By CHRIS CHRISTOFF and KATHLEEN GRAY FREE PRESS STAFF WRITERS
   MACKINAC ISLAND — Detroit Public Schools might be better off as “a system of schools” rather than a single, large entity run by top-down management, Gov. Rick Snyder told the Free Press on Thursday.
   Snyder, who appointed retired GM executive Roy Roberts as the emergency manager for DPS, said the district needs a radical overhaul — but, he said, it’s up to Roberts to enact changes.
   “The nature of the district needs to change,” Snyder said. “Structurally, it’s a failing format.”
   Snyder spoke to Free Press 
reporters and editors during the Detroit Regional Chamber’s annual policy conference. His comments were among several at the conference that focused on how to better educate Michigan students.
   Snyder said a new format would not necessarily convert Detroit schools to charter schools, but rather have them be managed like charter schools, with more autonomy. He said the school board could focus on measuring academic results instead of dictating curriculums and school-by-school management.
   “You need to empower the schools more, rather than having a command-and-control structure of the district,” he 
said. “How do you give the administrator in that school and the teachers a team? You make it more entrepreneurial and innovative.
   “It’s like they’re a business unit, and they’re there to help their kids grow. Give them the resources to succeed, and then, how do you hold them accountable?”
   Geoffrey Canada, founder of the Harlem Children’s Zone, spoke at the conference and said public schools’ success rests solely with teachers, who should be fired if their students don’t go on to college.
   “If you get paid to educate a child and you cannot do it, then you should probably go into a different business,” he said.
   Harlem Children’s Zone takes a holistic approach to education, helping families in a 100-block area of Harlem so 
that children are prepared to succeed in school. More communities, like Detroit, need to adopt the model, Canada said.
   Canada said business owners should have a vested interest in helping produce better schools because eventually, they’re going to have to pick from the talent pool educated in public schools.
   In another forum Thursday, the Excellent Schools Detroit group talked about creating excellent schools and recruiting great employees.
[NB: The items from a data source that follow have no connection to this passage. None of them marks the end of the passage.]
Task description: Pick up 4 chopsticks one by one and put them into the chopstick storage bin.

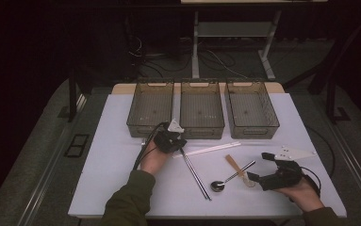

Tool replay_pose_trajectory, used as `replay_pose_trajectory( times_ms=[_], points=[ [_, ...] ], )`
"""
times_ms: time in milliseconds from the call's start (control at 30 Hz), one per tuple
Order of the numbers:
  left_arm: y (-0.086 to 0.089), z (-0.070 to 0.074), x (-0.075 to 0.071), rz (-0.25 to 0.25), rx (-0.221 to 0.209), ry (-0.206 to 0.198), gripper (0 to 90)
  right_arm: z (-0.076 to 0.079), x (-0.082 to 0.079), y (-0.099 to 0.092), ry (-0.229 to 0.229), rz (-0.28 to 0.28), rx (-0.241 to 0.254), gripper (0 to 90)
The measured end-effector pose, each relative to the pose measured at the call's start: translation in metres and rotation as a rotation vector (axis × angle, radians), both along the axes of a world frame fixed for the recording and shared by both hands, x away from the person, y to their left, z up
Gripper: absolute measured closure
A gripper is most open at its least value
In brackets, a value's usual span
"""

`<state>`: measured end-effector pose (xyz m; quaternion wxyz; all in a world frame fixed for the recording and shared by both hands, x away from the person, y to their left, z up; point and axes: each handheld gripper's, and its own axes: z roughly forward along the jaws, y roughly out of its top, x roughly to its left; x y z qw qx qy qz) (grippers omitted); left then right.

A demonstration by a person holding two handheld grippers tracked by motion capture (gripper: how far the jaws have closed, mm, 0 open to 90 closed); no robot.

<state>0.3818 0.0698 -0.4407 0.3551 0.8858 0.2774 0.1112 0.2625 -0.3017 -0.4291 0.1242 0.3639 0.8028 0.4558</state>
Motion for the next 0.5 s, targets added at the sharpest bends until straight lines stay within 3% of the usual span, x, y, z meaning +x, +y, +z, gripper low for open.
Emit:
replay_pose_trajectory(
  times_ms=[500],
  points=[
    [0.0038, -0.0015, 0.0009, 0.013, 0.024, 0.012, 89.2, 0.0, -0.0001, -0.0003, 0.001, 0.0, 0.0, 2.8]
  ],
)
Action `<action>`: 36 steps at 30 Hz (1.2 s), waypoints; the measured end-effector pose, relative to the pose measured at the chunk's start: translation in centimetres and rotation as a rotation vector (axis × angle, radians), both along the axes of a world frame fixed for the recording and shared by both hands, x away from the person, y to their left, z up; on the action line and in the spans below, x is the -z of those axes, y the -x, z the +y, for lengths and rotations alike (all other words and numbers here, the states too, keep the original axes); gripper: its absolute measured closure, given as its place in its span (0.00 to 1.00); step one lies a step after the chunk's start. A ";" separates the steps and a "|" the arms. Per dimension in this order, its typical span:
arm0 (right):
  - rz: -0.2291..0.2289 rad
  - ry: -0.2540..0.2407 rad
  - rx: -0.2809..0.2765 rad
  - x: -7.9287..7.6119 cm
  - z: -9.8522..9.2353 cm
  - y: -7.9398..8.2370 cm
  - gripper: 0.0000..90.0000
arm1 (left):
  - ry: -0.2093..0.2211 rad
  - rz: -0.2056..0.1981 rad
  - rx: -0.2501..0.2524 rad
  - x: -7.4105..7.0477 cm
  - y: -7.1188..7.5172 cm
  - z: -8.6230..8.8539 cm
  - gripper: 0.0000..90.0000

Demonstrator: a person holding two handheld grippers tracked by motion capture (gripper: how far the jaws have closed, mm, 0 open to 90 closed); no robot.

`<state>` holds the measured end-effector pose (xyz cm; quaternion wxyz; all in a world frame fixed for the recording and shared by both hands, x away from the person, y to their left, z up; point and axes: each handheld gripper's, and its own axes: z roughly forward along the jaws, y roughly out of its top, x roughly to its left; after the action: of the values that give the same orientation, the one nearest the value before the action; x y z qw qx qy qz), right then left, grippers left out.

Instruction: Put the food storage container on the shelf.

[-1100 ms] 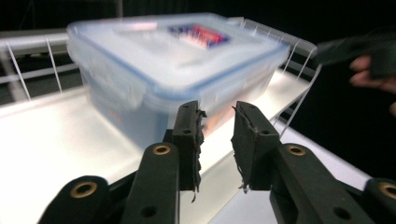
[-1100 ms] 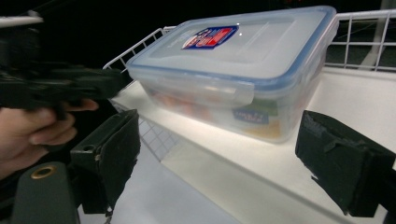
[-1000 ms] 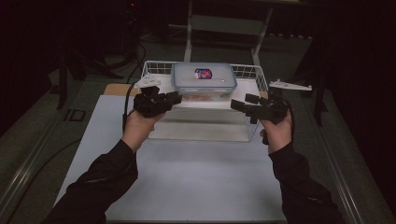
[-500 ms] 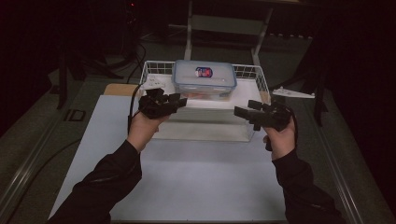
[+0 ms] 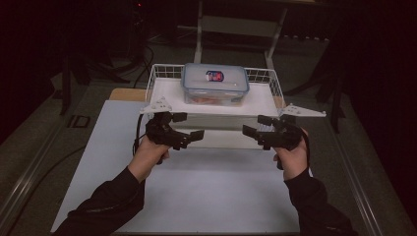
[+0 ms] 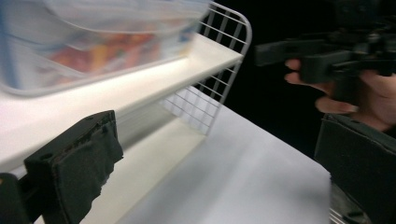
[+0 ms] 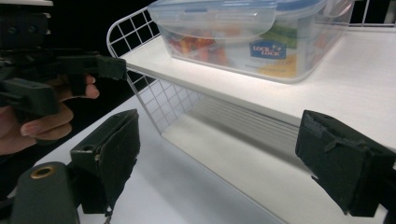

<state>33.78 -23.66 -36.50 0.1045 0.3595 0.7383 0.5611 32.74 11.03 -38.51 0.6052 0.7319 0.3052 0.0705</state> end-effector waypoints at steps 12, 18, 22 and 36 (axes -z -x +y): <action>-0.046 0.017 -0.067 1.8 0.6 1.4 0.15 | -0.046 -0.071 0.064 0.8 3.3 -1.0 0.00; -0.061 0.015 -0.088 3.1 0.6 2.2 0.15 | -0.045 -0.083 0.093 1.8 4.5 -0.9 0.00; -0.067 0.022 -0.109 4.3 0.7 2.9 0.15 | -0.041 -0.077 0.101 2.6 5.1 -0.6 0.00; -0.032 0.081 -0.124 9.4 -0.4 5.6 0.16 | -0.057 -0.048 0.094 6.9 7.1 -0.1 0.00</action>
<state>28.16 -24.01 -45.85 0.0960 0.2997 0.7795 0.5416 25.64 10.97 -45.43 0.5938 0.7605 0.2539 0.0681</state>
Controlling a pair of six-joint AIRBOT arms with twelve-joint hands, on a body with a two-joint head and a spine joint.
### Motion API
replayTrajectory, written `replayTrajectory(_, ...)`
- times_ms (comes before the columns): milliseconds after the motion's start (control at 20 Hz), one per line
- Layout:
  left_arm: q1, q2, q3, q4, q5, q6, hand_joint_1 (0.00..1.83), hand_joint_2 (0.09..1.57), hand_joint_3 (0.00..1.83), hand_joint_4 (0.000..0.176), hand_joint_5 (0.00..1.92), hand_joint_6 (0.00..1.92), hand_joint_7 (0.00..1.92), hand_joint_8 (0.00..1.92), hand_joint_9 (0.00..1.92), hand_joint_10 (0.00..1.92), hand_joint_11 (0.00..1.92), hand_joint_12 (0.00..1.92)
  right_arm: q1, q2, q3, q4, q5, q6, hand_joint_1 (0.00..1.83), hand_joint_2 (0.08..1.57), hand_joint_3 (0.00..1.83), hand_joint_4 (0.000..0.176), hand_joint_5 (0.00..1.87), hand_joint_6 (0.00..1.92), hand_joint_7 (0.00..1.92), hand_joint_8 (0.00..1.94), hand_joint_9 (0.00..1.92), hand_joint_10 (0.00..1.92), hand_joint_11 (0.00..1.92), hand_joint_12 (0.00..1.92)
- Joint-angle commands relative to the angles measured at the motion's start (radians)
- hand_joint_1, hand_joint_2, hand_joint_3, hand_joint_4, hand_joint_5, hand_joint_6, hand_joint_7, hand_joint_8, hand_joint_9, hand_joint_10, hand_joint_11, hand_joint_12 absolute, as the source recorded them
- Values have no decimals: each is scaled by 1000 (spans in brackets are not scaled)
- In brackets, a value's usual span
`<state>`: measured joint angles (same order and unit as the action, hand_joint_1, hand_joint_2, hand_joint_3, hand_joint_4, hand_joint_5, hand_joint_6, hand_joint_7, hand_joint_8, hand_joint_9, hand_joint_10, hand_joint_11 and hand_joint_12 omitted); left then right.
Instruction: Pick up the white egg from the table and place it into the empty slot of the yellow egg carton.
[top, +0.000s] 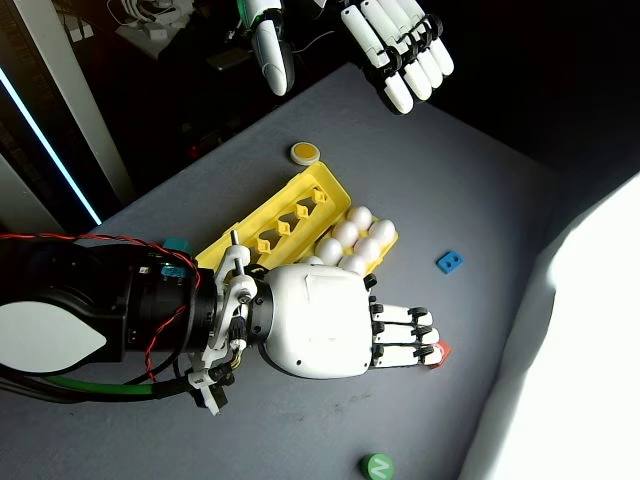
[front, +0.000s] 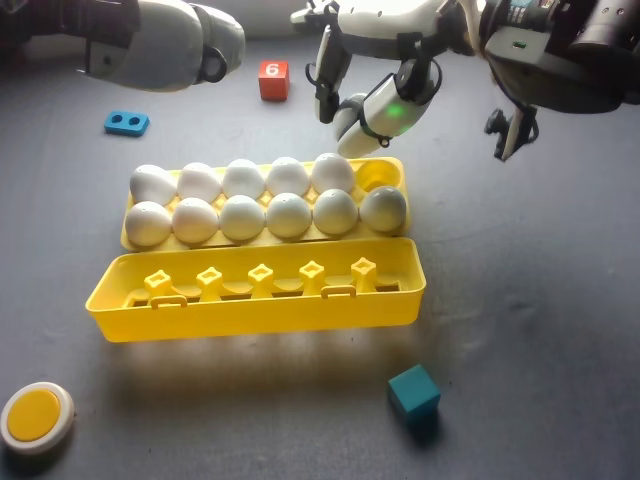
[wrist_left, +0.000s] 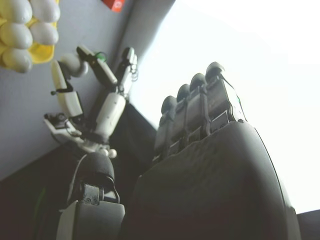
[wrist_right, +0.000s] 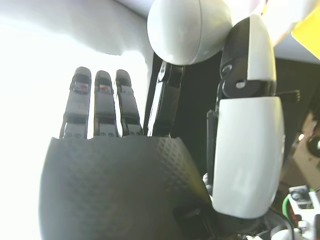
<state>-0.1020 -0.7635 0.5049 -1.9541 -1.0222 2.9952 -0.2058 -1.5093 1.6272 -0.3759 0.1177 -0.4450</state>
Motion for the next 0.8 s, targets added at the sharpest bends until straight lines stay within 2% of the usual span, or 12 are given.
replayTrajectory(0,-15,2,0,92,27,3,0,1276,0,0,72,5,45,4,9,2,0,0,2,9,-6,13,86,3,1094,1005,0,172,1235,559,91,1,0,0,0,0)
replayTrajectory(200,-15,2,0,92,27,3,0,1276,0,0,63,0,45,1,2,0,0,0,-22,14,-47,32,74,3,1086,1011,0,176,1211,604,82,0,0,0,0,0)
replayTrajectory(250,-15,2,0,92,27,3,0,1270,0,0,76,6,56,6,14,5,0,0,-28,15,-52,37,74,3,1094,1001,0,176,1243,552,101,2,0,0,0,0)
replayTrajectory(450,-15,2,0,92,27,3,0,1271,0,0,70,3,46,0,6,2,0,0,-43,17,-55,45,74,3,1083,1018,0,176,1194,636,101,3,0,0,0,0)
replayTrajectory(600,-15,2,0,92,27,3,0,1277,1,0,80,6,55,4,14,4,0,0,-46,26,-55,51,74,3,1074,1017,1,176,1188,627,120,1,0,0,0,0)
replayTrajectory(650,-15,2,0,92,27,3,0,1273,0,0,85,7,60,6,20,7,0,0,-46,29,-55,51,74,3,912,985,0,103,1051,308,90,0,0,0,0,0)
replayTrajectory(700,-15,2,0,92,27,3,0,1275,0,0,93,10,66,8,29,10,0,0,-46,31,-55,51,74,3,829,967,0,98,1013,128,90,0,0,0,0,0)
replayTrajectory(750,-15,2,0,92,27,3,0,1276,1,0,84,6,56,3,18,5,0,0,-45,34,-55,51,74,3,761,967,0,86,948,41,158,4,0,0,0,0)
Their goal for 2020 is to graduate 90% of their students, with 90% of those students enrolling in college without remedial 
classes.
   The Michigan Future Schools Accelerator soon will open three high schools in Detroit: the Carson School of Science and Medicine, which is affiliated with the Detroit Medical Center; Detroit College Preparatory, and the Jalen Rose Leadership Academy.
   The schools, funded with $800,000 each in foundation and grant dollars, will operate with no more than 500 students per school. Teachers will be hired from an open pool, instead of from a seniority list, and each school must have a counselor and a college coach who can help students after they graduate.
   “And if the kids are off-track, it’s the educators who will have to change,” said Lou Glazer, president of the program.